## Task directions
When the line with "Picture in question: image 2" is reached, include it and stop; before that, copy each line of the listing exactly from the first.

## Information supplied

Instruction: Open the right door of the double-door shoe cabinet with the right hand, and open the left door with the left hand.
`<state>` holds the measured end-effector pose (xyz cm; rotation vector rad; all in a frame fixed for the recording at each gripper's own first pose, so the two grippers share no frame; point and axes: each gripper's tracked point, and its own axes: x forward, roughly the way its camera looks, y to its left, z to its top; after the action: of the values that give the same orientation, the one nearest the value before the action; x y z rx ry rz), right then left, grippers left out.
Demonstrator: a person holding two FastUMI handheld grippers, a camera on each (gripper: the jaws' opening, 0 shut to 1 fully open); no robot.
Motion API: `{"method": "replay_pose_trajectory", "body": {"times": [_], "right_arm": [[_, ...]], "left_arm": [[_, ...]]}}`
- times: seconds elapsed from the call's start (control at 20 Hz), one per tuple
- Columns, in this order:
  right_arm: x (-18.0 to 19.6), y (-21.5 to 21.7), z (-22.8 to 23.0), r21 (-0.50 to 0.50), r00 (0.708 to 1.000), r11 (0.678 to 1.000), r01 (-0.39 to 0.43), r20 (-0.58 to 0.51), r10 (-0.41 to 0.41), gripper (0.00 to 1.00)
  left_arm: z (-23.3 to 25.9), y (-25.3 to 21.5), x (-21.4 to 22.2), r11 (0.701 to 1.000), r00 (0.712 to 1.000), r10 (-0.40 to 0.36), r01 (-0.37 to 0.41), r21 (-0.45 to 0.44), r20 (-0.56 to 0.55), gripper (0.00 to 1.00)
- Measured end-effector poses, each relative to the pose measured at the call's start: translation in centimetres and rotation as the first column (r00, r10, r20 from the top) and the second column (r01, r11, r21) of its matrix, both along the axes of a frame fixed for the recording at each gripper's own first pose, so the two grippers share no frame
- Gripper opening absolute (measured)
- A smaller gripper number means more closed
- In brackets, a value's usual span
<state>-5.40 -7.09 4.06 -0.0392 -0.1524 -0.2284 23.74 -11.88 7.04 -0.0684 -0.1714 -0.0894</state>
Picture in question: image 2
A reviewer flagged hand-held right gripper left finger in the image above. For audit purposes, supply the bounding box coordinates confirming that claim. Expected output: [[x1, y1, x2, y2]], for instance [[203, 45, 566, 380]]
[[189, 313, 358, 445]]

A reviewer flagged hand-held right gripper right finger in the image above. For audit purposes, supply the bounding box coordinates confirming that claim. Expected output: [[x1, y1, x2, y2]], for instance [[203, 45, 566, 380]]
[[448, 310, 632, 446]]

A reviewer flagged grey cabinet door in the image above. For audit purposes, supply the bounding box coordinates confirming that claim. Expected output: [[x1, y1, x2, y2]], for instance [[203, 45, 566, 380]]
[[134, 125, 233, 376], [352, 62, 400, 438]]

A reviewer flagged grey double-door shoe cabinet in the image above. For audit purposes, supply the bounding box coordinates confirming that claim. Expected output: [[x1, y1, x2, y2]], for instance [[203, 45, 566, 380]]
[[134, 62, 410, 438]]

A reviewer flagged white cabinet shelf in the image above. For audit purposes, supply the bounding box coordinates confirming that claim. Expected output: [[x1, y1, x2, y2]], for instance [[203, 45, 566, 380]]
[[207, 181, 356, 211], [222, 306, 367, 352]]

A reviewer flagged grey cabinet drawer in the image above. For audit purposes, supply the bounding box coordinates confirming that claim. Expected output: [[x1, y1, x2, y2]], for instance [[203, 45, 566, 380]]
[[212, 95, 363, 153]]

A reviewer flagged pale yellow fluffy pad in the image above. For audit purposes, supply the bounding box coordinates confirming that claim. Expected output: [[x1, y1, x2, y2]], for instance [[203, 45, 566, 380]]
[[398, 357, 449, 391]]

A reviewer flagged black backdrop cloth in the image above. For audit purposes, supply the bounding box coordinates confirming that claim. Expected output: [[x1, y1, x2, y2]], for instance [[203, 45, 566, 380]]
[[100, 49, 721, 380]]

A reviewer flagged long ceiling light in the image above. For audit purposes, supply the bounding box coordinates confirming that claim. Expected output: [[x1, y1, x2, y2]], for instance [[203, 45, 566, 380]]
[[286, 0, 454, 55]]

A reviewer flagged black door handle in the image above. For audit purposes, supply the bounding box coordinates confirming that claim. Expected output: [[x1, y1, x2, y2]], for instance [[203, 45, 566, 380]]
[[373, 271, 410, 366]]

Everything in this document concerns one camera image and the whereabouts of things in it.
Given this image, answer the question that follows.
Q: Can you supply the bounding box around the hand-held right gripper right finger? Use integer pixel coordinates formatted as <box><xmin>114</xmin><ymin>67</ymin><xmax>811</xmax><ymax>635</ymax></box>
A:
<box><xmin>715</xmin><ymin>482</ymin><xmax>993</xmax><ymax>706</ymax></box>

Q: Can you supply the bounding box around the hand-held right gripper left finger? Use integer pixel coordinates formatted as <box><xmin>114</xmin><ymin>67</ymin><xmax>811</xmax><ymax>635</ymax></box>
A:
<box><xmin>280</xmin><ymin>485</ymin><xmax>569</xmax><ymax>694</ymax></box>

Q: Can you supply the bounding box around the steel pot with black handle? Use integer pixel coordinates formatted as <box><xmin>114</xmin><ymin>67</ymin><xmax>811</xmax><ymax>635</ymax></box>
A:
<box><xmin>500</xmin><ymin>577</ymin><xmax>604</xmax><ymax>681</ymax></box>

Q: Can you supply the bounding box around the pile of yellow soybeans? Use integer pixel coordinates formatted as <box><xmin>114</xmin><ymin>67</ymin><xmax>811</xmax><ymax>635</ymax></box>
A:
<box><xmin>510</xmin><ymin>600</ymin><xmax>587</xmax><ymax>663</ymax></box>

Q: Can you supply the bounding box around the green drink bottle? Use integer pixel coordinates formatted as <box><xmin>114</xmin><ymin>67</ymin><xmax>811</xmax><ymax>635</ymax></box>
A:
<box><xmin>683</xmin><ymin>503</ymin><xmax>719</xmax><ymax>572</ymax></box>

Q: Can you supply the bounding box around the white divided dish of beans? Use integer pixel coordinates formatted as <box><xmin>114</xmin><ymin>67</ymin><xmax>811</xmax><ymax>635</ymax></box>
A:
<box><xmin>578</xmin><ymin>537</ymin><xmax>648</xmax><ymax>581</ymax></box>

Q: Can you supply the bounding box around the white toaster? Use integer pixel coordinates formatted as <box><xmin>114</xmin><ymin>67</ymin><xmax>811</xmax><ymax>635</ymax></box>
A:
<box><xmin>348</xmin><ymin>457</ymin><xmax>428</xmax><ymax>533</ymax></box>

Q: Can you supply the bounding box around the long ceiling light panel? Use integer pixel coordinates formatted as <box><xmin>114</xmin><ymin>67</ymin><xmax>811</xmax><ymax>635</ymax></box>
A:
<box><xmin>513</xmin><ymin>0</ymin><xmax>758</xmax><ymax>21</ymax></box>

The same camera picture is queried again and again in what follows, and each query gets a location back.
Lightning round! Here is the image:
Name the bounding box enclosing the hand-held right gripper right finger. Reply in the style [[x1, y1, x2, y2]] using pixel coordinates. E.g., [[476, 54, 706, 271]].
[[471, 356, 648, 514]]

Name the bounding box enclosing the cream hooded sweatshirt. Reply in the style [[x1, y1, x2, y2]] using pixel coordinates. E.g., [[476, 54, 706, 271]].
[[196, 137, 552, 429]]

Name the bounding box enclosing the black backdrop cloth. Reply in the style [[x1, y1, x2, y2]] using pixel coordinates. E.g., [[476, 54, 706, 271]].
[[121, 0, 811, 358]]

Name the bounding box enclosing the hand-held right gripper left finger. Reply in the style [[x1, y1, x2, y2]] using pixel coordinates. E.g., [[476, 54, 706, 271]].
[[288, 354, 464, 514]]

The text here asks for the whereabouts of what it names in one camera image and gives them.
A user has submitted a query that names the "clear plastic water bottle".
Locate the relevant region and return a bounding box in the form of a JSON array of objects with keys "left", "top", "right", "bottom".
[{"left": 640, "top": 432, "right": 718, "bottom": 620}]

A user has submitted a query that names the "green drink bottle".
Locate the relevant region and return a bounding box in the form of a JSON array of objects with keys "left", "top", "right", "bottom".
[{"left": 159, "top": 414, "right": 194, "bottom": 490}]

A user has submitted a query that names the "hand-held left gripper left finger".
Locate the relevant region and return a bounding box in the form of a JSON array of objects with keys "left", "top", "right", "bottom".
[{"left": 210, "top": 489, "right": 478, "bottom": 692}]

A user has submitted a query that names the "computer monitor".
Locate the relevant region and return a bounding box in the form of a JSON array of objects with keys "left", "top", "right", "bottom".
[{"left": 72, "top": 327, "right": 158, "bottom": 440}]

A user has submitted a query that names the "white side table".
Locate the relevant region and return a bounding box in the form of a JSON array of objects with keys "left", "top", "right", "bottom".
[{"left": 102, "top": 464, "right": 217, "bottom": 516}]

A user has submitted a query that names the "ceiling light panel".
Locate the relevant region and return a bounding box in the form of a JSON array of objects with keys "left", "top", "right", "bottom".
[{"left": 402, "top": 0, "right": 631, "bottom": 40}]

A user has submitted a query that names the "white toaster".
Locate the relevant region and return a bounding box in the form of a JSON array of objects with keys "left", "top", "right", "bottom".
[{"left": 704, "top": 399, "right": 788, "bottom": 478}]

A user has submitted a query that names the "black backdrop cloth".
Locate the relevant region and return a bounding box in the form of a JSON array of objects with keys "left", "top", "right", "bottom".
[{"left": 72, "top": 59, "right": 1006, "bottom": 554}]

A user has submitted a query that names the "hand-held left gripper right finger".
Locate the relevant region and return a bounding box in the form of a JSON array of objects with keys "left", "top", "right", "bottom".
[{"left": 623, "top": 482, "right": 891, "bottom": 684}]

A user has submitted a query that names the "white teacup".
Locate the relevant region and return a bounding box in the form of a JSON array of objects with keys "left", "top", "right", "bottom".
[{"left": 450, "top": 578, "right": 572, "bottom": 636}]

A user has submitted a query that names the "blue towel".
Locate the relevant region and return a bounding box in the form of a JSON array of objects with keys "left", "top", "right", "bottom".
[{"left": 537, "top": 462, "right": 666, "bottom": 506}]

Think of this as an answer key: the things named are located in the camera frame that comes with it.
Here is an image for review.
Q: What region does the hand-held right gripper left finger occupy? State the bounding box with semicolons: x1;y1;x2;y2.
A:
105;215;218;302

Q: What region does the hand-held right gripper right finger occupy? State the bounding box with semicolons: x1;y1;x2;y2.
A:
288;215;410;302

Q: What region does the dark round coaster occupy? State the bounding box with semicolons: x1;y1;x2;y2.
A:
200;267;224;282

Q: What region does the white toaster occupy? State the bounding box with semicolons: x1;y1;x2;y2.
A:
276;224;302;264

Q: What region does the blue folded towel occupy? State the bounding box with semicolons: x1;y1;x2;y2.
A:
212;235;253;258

## Exercise response
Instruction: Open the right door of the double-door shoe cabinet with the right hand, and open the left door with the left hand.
`<state>` holds the measured end-effector pose (xyz cm; rotation vector rad; all in a frame fixed for the recording at each gripper's own first pose, so the two grippers share no frame; point and axes: each gripper's tracked point, and its own axes: x forward, roughly the way its camera looks, y to its left, z to its top; after the action: of the values that give the same orientation, the one nearest the value before the action; x y z rx ry rz), right then left, grippers left out.
Demonstrator: a person holding two FastUMI handheld grippers, a camera on each (gripper: the jaws' opening, 0 shut to 1 fully open); no robot.
Motion API: `{"method": "replay_pose_trajectory", "body": {"times": [_], "right_arm": [[_, ...]], "left_arm": [[_, ...]]}}`
- times: seconds elapsed from the call's start (control at 20 Hz), one per tuple
- Columns, in this order:
  right_arm: x (-18.0 to 19.6), y (-21.5 to 21.7), z (-22.8 to 23.0), r21 (-0.50 to 0.50), r00 (0.708 to 1.000), r11 (0.678 to 1.000), r01 (-0.39 to 0.43), r20 (-0.58 to 0.51), r10 (-0.41 to 0.41), gripper (0.00 to 1.00)
  left_arm: z (-23.3 to 25.9), y (-25.3 to 21.5), x (-21.4 to 22.2), r11 (0.701 to 1.000), r00 (0.712 to 1.000), r10 (-0.40 to 0.36), r01 (-0.37 to 0.41), r21 (-0.45 to 0.44), r20 (-0.56 to 0.55), gripper (0.00 to 1.00)
- Measured end-effector poses, each relative to the pose measured at the call's start: translation in centimetres and rotation as the first column (r00, r10, r20 from the top) and the second column (r01, r11, r21) of its matrix, both along the axes of a frame fixed for the recording at each gripper's own first pose, so the two grippers share no frame
- Gripper opening absolute (measured)
- A smaller gripper number means more closed
- In brackets, a value's usual span
<state>-5.40 -7.09 4.06 -0.0392 -0.1524 -0.2284 23.74 -11.88 7.04 -0.0684 -0.1714 -0.0894</state>
Picture in question: image 2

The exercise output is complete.